The sky is clear, the sun is shining, and the sea is a glimmering turquoise. What better day to discover the underwater around a small, sandy island in the Red Sea that’s home to busy crabs and a few seagulls.
Jellyfish float near the edge of the boat in waters so translucent the fish are visible deep below. Nouf Alosaimi, a 29-year-old Saudi scuba diving instructor, is wearing a diving suit and a necklace with a silver charm in the shape of shark’s tooth, a nod to her nickname, Sharky. In the water, she wears a swim cap, but on the boat – the sole woman diver among a group of men – she goes bareheaded.
Out here in the Red Sea, it’s easy to forget this is Saudi Arabia, a conservative Muslim country where the vast majority of women cover their hair and face with black veils, wear long, loose robes, known as abayas, in public, are largely segregated from men and cannot travel abroad without the permission of a male relative.
The serene waters north of the bustling city of Jeddah are the scene of a dramatic experiment to encourage tourism in the reserved and traditionally closed kingdom. It’s exciting for Alosaimi on multiple levels. It’s bringing new opportunities for women, as a corner of the country is carved out with somewhat relaxed rules. And it’s opening up miles of untouched coastline teeming with unexplored seascapes for her and other divers.
“We are here on an island in the middle of the Red Sea. We want to discover this place,” Alosaimi said before her dive. “We may find this island beautiful for a picnic. We are creating a diving product here.”
Alosaimi, a PADI Master Scuba Diver Trainer, is a pioneer in her field, holding a local record for the deepest dive by a Saudi female at 105 metres. The technical dive required five tanks and lasted more than 70 minutes.
Her passion for diving takes her on an hour-long bus ride to work each day from Jeddah to King Abdullah Economic City. There, she works at a dive centre recently opened at the Bay La Sun Marina and Yacht Club in preparation for the kingdom’s plans to open up to tourists later this year.
For decades, visitors to Saudi Arabia have largely either been pilgrims heading to Mecca and Medina or business travellers heading to the capital, Riyadh, or other major cities like Jeddah and Dammam.
Saudi Arabia’s 32-year-old heir to the throne, Crown Prince Mohammed bin Salman, is trying to change that with the introduction of tourist visas. It’s part of a much larger plan to overhaul the economy in the face of sustained lower oil prices. Tourism is being promoted as a way to create more jobs for Saudis, attract foreign investment, boost the economy and improve the country’s image abroad.
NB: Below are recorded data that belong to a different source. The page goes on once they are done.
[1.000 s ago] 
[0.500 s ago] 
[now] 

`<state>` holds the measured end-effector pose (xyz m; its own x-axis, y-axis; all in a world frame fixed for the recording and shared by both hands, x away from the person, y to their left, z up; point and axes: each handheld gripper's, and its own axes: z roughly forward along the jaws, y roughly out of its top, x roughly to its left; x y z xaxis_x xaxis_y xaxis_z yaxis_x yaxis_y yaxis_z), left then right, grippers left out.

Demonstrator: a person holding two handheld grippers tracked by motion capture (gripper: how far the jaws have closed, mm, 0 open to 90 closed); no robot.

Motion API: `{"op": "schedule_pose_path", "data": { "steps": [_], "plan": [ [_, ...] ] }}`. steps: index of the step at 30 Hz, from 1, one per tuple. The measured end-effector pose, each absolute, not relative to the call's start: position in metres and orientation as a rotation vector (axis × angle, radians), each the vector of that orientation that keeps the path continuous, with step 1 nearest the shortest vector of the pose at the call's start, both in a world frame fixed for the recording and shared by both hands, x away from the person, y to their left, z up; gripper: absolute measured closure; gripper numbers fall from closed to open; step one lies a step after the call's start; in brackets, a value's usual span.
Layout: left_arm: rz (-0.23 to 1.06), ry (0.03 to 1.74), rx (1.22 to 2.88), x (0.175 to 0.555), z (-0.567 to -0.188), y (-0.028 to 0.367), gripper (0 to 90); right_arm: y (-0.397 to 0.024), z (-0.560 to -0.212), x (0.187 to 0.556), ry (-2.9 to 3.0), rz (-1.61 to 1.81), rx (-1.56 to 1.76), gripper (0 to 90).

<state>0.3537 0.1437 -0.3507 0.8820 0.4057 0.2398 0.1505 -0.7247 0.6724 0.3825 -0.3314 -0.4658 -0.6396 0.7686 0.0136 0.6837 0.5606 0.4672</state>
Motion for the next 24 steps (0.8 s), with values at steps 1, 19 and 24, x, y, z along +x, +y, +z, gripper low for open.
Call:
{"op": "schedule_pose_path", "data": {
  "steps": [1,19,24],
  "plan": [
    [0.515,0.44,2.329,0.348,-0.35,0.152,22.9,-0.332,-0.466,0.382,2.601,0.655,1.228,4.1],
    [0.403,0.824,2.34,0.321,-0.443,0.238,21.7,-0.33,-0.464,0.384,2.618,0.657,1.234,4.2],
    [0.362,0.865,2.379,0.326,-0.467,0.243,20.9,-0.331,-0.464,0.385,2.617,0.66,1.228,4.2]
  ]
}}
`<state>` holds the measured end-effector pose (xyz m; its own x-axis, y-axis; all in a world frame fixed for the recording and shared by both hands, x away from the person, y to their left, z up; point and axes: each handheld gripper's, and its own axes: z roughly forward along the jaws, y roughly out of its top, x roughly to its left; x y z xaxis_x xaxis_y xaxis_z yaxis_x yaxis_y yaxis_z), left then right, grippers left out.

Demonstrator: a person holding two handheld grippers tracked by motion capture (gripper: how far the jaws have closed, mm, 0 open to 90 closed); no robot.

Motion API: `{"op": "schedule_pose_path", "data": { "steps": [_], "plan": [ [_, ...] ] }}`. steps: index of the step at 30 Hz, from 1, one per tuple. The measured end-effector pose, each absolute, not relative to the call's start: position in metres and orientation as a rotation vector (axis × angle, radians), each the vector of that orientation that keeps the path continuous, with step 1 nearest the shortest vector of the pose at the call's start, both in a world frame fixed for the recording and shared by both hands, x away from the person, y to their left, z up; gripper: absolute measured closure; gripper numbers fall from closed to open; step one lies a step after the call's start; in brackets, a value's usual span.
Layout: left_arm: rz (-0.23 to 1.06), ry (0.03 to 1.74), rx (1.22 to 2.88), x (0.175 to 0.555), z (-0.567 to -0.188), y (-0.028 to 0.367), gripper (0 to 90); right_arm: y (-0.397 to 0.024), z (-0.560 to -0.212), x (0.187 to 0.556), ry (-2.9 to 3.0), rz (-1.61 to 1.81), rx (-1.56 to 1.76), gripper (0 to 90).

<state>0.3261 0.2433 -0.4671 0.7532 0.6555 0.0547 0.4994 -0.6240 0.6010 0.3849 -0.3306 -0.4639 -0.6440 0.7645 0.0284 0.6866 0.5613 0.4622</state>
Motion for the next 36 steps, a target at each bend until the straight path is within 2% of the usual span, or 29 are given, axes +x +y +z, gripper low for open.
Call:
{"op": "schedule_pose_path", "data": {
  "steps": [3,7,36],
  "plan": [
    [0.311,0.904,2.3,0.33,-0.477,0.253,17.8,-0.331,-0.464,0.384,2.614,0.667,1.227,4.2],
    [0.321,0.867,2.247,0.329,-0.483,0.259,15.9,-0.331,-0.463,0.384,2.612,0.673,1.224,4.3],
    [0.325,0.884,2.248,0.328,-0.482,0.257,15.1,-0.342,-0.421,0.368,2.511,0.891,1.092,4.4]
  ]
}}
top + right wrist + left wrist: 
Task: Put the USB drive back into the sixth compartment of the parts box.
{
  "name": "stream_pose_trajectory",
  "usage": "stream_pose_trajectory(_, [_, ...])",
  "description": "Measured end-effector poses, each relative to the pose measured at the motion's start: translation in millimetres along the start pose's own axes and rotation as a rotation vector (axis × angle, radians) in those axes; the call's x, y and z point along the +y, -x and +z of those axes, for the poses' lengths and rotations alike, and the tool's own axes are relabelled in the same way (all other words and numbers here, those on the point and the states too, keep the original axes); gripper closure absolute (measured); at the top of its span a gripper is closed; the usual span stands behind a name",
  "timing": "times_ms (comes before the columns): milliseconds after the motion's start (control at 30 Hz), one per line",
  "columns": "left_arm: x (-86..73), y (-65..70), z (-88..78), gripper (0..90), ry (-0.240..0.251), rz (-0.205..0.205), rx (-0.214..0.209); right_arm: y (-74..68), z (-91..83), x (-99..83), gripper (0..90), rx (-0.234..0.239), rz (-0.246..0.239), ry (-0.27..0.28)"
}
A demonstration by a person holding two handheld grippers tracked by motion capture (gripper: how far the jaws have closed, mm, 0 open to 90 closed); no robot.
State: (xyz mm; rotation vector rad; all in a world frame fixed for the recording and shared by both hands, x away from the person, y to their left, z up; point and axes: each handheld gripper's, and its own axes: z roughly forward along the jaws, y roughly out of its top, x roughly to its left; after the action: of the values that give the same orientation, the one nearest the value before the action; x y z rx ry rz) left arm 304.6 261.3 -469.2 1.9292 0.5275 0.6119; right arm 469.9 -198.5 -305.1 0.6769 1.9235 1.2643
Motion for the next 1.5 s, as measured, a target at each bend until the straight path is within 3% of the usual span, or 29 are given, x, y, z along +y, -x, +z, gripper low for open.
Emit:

Tourism official Salah Altaleb said the country isn’t targeting mass tourism, but select tour groups interested in nature, diving, hiking and cultural sites.
The government’s sovereign wealth fund, which the crown prince oversees, has identified a 200 kilometre stretch of Red Sea coastline that it plans to transform into a global luxury travel destination with diving attractions and a nature reserve. The fund says the area will be a semi-autonomous destination “governed by laws on par with international standards”, suggesting veils and abayas won’t be required for women.
The Red Sea is also the site of an ambitious US$500 billion (NZ$719 billion) project called “Neom” – an independent economic zone in a corner of the country near Egypt and Jordan that sits on 26,500 square kilometre of untouched land, an area bigger than the US state of Maryland. Prince Mohammed has said he envisions it as a hub for technological innovation that will create jobs and attract investment.
The prince is trying to shake off Saudi Arabia’s reputation as an austere country governed by a conservative interpretation of Islam known as Wahhabism. He’s brought back musical concerts after a two-decade ban, he’s promised the return of cinemas and he’s behind the decision to lift the ban on women driving this June. Opposition has so far been muted, but dozens of critics of the prince’s moves to consolidate power have been detained.
One lesser-known change has already had a huge impact on Alosaimi’s life. She says the Saudi Coast Guard no longer stops women from going out on boats without a male guardian, such as a husband, father or brother. Rather than do shore dives, she can now explore the waters freely.
Egyptian diver Tamer Nasr, who worked in Egypt’s Red Sea resort city of Sharm el-Sheikh for more than 20 years, said it could take divers years to map out Saudi Arabia’s nearly 2000 kilometres of Red Sea coastline.
“They have here a huge area to discover,” he said, adding that divers from Bay La Sun Marina have already found a number of underwater wrecks and dive sites that could draw tourists.
Diving remains rare among Saudis. To connect with other female divers in Saudi Arabia, Alosaimi created a group called “Pink Bubbles Divers” and organised a day in Jeddah last year for women to dive together and enjoy a private day at the beach.
Once the ban on women driving is lifted this summer, Alosaimi plans to take a road trip with friends to discover new dive sites further north.
“I used to feel bad because I know the Red Sea in Egypt more than the Red Sea in Saudi,” Alosaimi said. “Now, I have the opportunity to see all these places, the reefs.”